In the entries below, begin at the line that has "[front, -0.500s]", stop after the line that has "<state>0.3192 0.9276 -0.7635", and output those lines exactly with no pictures.

----

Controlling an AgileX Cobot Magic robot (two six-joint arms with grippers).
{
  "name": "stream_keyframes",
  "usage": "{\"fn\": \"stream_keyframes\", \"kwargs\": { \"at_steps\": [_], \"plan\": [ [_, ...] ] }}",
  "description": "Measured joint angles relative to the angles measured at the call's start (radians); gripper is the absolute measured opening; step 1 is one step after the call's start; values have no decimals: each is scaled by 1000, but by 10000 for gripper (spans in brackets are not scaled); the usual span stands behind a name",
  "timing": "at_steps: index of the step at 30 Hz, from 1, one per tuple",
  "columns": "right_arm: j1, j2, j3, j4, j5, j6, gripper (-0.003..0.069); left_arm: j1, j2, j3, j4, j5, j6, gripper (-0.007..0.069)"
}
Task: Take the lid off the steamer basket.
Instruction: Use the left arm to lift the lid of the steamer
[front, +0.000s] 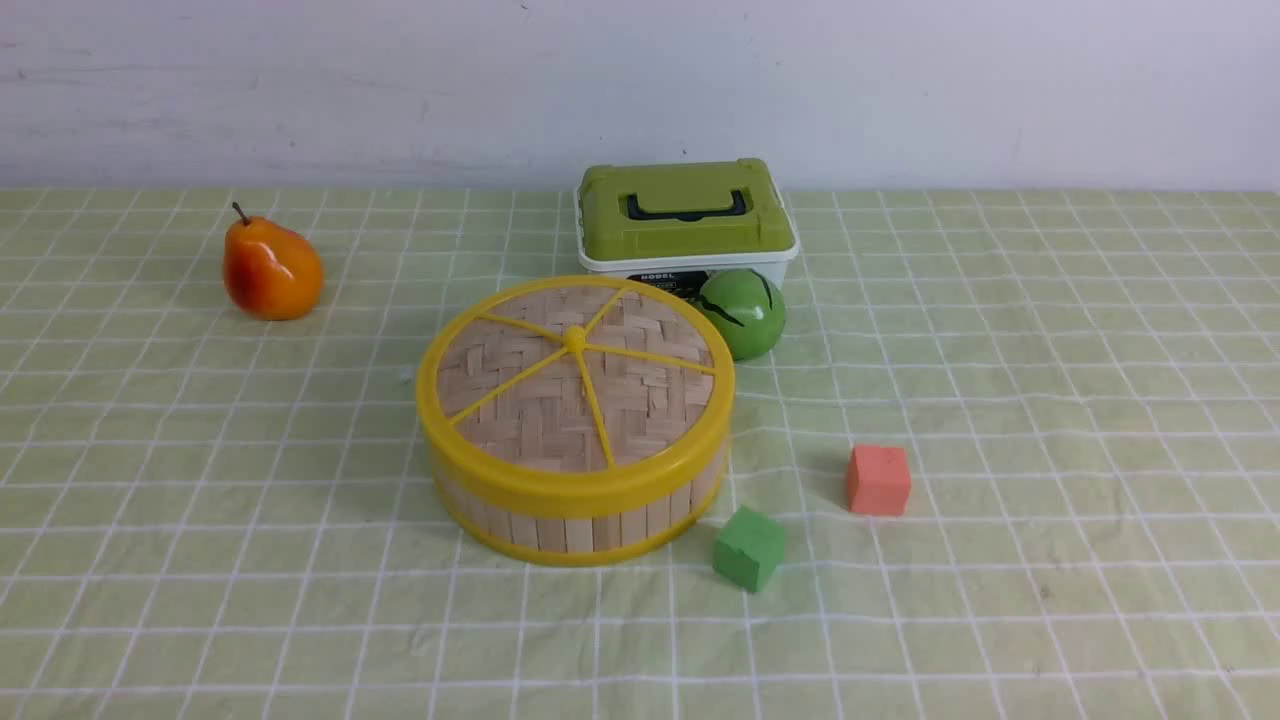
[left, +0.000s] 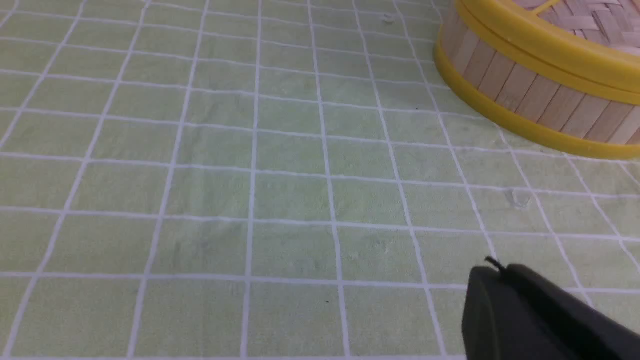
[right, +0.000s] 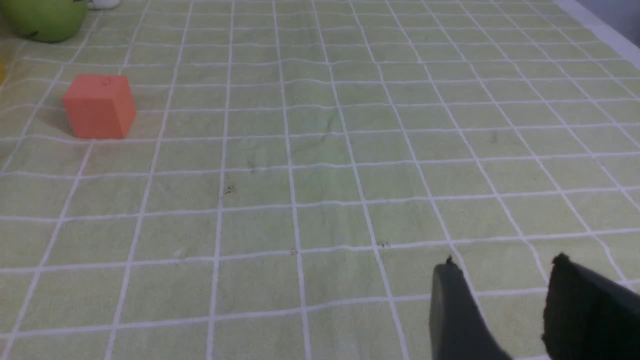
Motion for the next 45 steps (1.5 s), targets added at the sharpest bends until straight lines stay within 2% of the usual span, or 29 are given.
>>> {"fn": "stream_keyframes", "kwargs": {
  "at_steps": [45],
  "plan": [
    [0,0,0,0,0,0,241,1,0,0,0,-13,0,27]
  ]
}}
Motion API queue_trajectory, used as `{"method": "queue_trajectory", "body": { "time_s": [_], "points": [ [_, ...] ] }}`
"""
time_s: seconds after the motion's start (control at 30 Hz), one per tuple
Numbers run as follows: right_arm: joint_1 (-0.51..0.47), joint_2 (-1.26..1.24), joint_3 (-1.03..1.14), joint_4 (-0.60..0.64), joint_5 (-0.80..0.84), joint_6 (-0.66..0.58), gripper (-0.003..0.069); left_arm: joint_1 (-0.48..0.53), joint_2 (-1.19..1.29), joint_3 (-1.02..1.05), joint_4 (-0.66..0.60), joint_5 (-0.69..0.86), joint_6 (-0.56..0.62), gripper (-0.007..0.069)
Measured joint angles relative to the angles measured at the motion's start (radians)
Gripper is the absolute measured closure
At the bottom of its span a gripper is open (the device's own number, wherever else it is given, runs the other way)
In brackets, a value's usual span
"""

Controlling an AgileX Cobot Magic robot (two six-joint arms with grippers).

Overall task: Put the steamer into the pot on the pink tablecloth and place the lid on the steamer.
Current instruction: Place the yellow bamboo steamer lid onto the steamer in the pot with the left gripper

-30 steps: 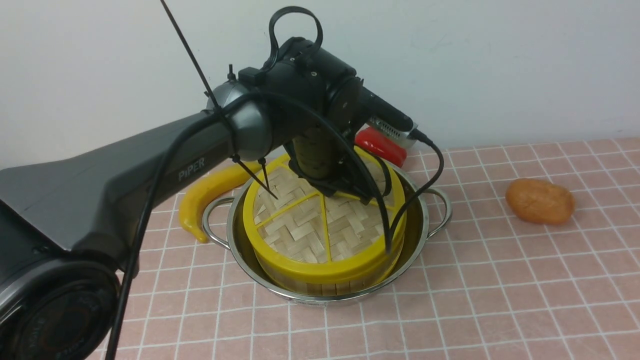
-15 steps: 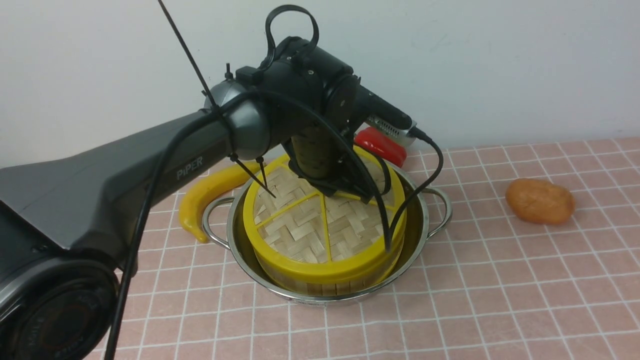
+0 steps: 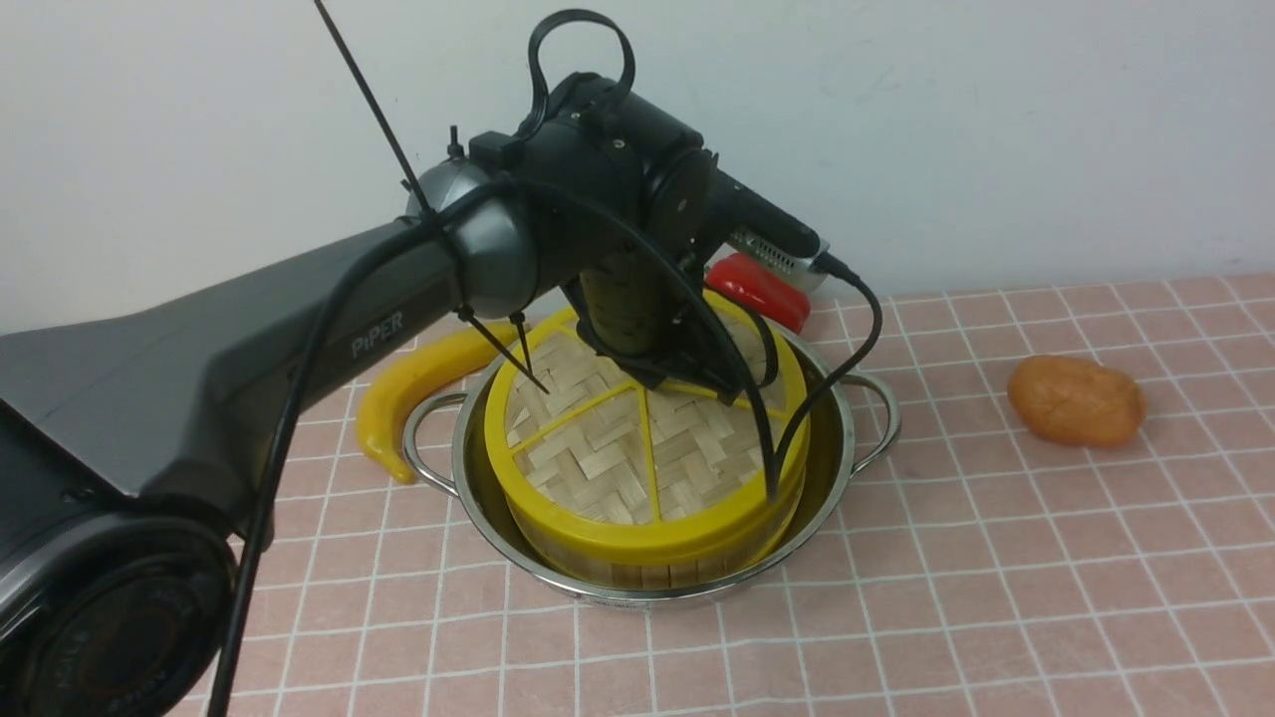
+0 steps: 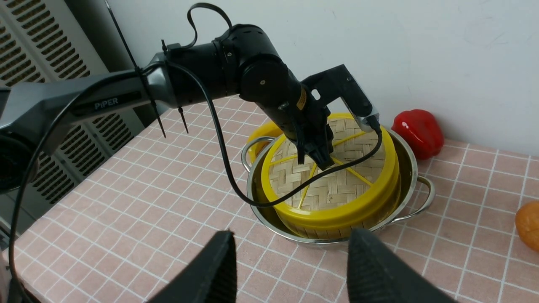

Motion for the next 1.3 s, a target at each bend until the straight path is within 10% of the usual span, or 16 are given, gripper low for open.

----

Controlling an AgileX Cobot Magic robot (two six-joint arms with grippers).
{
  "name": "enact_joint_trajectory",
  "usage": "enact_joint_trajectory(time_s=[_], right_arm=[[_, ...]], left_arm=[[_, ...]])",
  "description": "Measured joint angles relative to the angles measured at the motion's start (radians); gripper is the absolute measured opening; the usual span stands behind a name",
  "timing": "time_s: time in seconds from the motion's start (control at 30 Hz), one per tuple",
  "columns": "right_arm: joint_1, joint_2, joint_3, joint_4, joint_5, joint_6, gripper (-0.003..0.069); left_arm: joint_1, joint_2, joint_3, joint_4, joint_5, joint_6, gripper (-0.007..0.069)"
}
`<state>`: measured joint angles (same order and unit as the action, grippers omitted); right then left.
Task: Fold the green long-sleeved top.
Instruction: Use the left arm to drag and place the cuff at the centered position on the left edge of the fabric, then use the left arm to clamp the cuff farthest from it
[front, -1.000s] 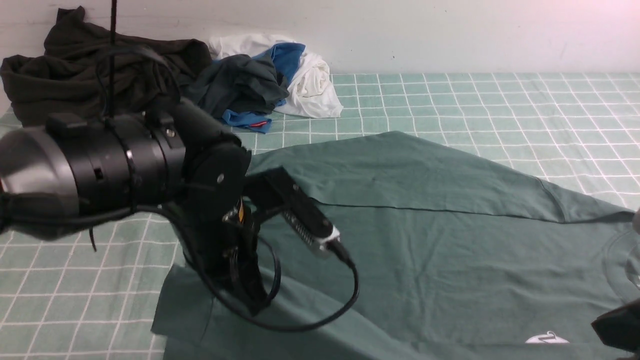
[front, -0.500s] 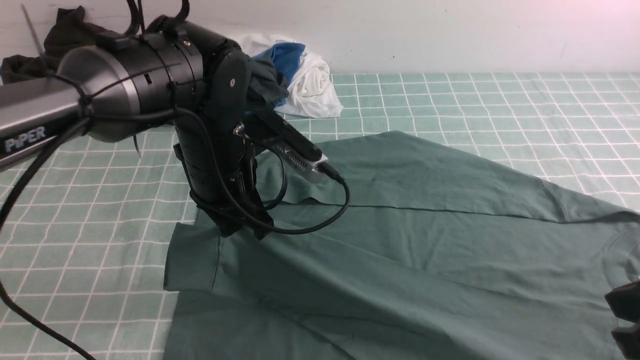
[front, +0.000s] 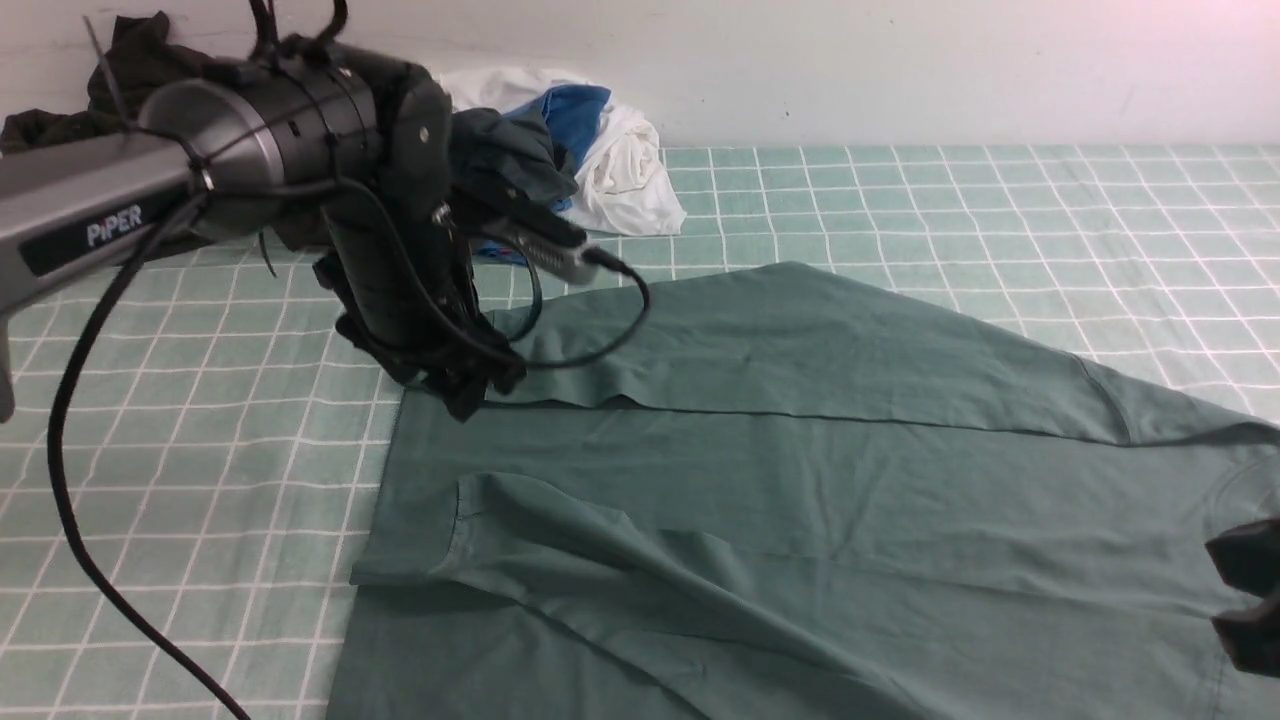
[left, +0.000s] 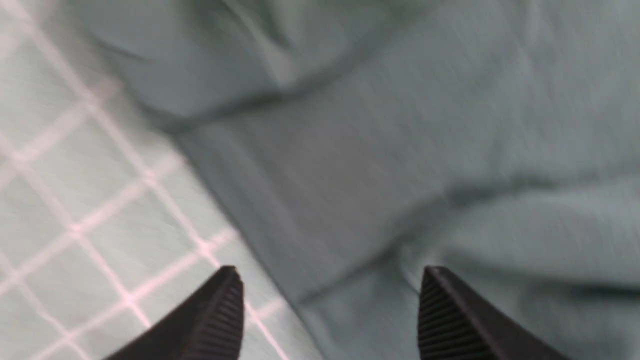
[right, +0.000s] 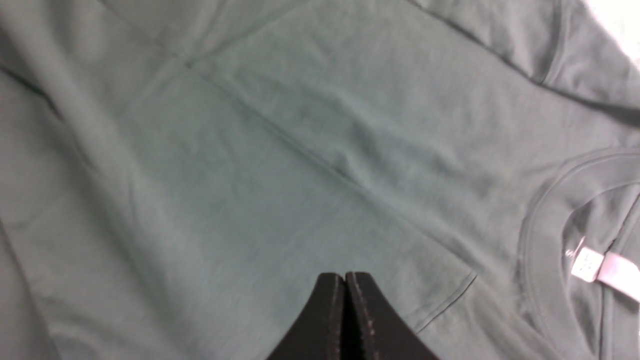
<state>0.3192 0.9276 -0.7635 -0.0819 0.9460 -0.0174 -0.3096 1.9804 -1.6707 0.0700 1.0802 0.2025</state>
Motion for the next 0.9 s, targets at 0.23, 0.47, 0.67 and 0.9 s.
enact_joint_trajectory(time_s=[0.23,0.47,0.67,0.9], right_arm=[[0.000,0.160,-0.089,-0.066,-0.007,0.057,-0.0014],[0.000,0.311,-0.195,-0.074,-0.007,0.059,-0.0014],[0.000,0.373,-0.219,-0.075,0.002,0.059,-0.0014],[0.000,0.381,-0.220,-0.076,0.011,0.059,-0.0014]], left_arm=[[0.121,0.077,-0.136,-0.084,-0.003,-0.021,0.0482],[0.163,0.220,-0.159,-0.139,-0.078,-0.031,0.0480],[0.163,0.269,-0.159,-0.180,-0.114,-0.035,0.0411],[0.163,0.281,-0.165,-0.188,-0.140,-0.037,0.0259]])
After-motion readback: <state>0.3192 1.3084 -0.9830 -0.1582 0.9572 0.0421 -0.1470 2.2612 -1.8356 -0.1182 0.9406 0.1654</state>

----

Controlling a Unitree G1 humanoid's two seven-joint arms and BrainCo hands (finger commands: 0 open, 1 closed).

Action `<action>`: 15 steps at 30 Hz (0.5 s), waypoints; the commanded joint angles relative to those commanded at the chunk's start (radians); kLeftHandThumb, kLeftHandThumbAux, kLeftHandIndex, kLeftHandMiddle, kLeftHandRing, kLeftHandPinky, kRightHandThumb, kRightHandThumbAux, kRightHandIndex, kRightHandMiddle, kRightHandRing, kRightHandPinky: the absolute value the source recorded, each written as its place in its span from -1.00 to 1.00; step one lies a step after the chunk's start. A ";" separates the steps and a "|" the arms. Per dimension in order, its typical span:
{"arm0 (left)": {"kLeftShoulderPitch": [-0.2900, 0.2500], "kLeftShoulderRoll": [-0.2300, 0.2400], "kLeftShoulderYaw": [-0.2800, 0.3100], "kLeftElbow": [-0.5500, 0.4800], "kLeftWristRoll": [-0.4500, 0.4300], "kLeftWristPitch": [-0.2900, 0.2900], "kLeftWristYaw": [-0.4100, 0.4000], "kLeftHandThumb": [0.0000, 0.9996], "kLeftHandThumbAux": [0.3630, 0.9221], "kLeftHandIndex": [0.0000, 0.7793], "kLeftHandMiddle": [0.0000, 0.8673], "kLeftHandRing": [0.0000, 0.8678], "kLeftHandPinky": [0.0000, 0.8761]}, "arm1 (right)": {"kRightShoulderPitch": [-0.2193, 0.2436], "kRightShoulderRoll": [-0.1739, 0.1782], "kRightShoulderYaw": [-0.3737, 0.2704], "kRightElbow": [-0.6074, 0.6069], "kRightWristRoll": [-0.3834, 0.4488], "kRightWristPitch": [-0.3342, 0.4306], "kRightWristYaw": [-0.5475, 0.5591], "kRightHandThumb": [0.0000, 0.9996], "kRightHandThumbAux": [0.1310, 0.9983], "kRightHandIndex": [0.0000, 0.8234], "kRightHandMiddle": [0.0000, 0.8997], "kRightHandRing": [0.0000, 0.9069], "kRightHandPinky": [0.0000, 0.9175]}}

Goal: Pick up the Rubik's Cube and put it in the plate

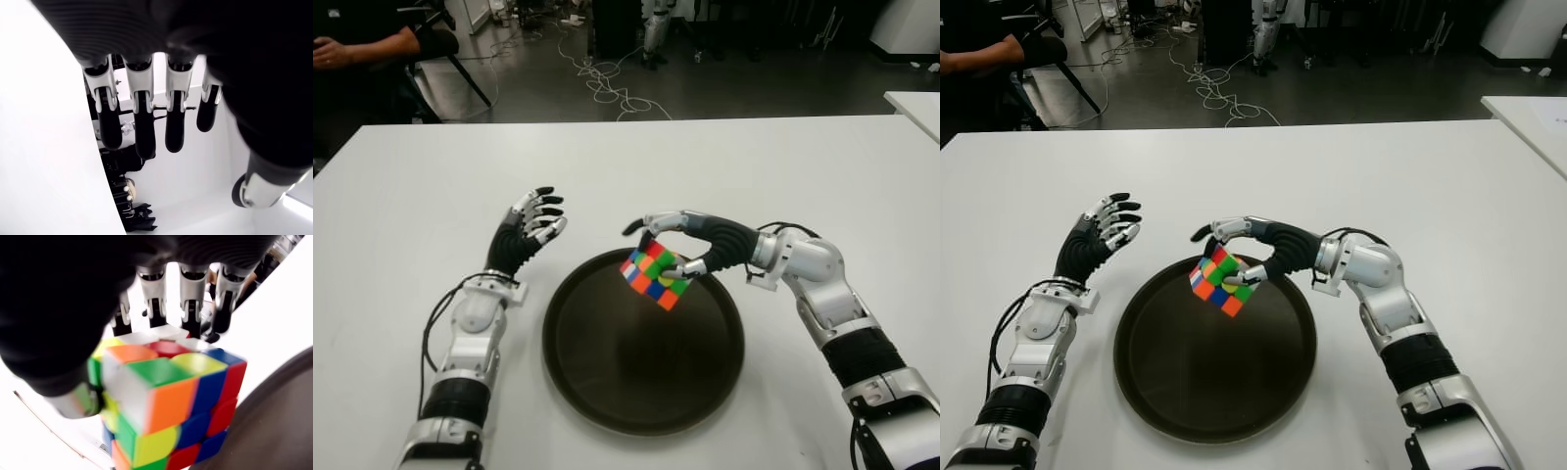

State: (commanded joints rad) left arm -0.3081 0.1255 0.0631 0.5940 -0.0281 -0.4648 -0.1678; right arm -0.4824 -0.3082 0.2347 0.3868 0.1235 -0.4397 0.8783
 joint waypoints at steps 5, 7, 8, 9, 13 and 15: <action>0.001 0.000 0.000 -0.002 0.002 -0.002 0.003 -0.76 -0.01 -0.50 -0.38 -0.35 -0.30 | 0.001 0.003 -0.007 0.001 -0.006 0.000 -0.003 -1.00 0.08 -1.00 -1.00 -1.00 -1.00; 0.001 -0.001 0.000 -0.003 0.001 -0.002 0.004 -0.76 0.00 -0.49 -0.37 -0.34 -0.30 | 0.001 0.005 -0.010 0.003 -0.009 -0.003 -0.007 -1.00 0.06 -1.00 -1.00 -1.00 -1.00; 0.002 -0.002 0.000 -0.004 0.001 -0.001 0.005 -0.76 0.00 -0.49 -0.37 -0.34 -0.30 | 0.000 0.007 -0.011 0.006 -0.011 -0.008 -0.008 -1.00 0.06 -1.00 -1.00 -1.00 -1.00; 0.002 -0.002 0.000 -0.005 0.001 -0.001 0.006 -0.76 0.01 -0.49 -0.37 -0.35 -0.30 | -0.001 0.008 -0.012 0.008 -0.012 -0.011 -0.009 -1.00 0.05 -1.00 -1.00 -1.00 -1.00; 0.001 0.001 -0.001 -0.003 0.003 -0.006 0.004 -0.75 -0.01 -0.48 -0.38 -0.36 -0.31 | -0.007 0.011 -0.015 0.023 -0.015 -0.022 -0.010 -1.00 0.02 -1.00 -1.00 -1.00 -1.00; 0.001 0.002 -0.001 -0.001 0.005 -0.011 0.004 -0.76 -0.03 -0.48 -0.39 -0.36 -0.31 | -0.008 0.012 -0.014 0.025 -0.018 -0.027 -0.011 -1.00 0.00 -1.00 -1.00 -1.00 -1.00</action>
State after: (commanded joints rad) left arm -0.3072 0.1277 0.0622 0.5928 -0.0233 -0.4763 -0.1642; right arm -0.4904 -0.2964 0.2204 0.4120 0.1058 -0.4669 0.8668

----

SOLUTION:
[front, -0.500s] 
[front, +0.000s] 
[left, +0.000s] 
[right, +0.000s] 
<state>0.3192 0.9276 -0.7635 -0.0819 0.9460 -0.0174 -0.3096 1.9804 -1.6707 0.0700 1.0802 0.2025</state>

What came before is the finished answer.